Stop after the line containing "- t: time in"; retype every line of the data before it exactly, starting from the first.

*Source data*.
*** Block opens ***

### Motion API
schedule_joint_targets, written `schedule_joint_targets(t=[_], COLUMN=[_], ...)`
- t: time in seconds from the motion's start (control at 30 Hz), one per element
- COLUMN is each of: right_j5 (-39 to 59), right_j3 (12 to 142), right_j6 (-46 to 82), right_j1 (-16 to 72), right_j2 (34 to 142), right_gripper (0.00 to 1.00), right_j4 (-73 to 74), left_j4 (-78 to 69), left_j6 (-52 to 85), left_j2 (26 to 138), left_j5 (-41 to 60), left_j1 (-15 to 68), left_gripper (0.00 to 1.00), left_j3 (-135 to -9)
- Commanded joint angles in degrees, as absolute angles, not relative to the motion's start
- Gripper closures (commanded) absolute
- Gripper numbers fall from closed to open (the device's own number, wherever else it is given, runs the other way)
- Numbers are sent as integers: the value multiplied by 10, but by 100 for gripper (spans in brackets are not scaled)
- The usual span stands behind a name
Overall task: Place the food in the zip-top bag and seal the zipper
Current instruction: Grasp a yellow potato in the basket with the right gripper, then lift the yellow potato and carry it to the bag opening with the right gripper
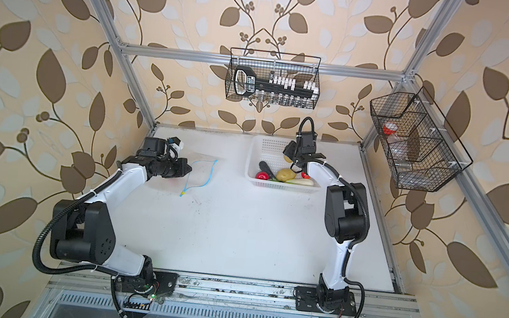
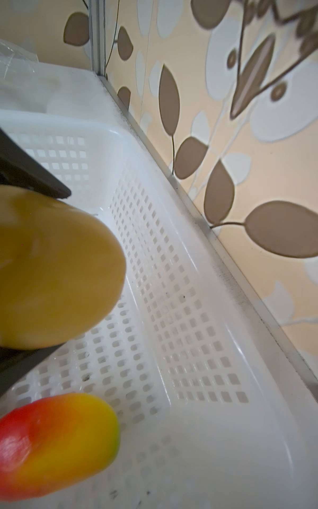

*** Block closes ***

*Worked solution*.
### Motion API
schedule_joint_targets, written `schedule_joint_targets(t=[_], COLUMN=[_], ...)`
- t: time in seconds from the motion's start (control at 30 Hz), one per element

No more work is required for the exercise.